WHAT THE TASK ASKS: Write only the number of lines in the entries below that contain the word "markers".

DATA TO USE:
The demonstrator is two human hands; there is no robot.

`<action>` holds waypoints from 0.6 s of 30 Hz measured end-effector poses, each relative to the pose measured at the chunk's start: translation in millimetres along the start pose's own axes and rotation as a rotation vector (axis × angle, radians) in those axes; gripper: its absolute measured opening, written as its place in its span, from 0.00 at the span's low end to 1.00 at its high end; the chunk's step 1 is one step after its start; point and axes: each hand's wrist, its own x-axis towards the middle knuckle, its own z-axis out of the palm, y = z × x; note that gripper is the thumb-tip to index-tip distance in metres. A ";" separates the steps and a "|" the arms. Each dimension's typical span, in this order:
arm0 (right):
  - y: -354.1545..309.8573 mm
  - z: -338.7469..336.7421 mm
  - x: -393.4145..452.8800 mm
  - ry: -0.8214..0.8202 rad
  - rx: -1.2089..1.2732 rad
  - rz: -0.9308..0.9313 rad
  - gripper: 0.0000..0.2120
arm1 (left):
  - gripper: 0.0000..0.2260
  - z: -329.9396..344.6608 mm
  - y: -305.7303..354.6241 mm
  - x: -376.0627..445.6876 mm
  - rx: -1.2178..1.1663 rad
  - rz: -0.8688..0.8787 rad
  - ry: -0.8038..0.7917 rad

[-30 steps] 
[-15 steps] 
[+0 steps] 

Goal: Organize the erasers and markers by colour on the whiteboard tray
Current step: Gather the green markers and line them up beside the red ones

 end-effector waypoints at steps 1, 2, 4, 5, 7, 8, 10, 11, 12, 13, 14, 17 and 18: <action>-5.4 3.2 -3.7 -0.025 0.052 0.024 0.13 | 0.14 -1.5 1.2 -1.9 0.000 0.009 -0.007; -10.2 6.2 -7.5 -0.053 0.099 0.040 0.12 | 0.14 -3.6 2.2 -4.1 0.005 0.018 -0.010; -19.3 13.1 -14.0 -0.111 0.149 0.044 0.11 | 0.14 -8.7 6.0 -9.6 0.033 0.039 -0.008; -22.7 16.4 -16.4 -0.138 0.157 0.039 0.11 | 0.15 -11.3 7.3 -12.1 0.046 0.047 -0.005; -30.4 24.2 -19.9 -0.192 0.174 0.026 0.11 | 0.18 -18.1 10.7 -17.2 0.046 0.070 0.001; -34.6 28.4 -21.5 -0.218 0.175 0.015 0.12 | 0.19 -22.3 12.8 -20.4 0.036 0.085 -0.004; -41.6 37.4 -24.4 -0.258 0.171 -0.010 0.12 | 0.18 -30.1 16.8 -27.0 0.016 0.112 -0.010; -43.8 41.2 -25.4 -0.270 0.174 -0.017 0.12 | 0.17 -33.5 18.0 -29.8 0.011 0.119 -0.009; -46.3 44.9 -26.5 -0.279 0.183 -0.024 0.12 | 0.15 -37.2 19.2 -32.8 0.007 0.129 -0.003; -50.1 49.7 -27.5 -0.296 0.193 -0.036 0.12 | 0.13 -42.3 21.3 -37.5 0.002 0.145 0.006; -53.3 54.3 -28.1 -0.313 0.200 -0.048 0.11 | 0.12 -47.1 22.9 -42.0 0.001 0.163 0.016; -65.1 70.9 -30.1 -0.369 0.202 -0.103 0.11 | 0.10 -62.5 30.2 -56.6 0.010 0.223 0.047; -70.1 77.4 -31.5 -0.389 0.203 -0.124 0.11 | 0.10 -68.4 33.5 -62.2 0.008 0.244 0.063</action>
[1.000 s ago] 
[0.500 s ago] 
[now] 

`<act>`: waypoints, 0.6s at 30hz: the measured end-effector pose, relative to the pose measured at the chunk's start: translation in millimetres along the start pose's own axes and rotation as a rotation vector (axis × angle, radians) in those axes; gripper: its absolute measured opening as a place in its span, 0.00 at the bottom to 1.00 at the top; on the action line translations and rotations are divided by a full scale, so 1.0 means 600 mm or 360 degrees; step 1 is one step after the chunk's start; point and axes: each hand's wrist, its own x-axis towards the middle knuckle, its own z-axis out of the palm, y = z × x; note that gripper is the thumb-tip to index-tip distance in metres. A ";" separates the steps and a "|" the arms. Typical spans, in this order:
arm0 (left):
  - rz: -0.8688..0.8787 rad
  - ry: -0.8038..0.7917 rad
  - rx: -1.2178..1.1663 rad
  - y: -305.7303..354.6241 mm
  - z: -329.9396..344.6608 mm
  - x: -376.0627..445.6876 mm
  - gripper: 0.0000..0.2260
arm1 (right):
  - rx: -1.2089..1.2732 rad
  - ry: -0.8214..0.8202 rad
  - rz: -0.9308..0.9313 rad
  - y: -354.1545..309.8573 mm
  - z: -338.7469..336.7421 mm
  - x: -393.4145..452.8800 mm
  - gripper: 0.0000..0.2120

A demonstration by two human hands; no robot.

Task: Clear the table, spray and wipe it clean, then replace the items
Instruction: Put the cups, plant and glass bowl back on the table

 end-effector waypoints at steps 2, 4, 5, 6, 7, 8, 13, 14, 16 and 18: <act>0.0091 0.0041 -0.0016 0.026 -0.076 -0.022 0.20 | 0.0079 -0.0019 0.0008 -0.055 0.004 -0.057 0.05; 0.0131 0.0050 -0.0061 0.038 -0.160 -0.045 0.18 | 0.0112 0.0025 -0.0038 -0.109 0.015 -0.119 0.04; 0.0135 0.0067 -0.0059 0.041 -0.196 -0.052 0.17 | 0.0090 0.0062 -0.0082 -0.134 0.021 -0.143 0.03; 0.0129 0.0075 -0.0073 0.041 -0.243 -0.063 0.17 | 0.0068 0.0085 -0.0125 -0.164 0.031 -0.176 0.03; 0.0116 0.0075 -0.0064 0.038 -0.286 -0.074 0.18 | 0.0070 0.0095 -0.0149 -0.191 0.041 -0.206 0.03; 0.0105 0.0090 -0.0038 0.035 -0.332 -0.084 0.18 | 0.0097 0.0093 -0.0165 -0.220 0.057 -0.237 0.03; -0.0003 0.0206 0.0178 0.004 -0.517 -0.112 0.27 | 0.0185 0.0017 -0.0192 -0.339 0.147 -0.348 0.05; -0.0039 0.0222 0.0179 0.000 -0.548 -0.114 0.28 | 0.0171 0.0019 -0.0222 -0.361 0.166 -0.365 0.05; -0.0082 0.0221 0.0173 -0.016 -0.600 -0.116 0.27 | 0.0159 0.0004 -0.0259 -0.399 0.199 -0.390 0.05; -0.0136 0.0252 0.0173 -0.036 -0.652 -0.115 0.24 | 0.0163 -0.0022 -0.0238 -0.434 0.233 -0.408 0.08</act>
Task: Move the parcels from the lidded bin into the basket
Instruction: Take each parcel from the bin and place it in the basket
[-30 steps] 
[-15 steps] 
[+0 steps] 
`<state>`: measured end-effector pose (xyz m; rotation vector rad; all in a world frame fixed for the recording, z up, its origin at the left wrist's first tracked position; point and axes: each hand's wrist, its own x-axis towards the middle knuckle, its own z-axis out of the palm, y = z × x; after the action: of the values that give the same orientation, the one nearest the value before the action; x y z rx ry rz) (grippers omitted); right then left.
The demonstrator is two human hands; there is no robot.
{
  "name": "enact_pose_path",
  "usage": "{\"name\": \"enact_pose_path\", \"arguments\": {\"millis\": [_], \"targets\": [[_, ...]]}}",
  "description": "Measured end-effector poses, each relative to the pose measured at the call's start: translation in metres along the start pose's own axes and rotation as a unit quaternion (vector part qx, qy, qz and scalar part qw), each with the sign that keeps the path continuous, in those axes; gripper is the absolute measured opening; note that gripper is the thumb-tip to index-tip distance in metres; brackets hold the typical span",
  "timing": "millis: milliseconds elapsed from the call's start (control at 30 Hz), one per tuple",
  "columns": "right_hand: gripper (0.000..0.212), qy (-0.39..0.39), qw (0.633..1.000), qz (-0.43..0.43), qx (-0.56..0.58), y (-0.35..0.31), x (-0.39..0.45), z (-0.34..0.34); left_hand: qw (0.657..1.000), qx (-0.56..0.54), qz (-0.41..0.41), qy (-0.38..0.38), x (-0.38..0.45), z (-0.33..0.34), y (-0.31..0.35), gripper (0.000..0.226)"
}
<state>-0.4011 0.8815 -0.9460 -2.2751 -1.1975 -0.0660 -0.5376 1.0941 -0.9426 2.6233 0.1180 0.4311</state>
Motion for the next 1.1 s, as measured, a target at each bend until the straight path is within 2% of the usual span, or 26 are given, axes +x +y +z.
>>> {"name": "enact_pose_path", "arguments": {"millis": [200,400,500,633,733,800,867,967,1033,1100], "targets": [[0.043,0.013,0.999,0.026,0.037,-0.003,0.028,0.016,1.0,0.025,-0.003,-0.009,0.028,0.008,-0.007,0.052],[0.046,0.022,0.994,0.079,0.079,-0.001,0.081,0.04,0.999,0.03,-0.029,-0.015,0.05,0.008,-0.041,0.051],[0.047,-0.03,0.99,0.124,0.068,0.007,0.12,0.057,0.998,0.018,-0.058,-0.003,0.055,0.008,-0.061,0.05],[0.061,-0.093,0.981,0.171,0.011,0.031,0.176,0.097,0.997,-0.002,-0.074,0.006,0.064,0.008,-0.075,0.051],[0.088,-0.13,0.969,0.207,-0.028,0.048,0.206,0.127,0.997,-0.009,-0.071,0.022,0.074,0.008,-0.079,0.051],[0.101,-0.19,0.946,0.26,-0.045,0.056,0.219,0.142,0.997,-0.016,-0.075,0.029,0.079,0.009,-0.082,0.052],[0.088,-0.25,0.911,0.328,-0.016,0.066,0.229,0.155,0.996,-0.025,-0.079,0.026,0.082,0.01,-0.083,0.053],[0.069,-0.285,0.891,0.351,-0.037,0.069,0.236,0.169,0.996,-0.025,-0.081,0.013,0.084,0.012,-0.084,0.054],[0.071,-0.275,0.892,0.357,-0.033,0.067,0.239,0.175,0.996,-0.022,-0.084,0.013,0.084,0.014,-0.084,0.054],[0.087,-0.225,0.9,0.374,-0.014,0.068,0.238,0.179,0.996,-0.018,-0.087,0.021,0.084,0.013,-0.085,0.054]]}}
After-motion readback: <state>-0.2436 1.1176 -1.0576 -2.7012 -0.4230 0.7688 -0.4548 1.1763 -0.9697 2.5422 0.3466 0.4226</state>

YOUR SOLUTION: 2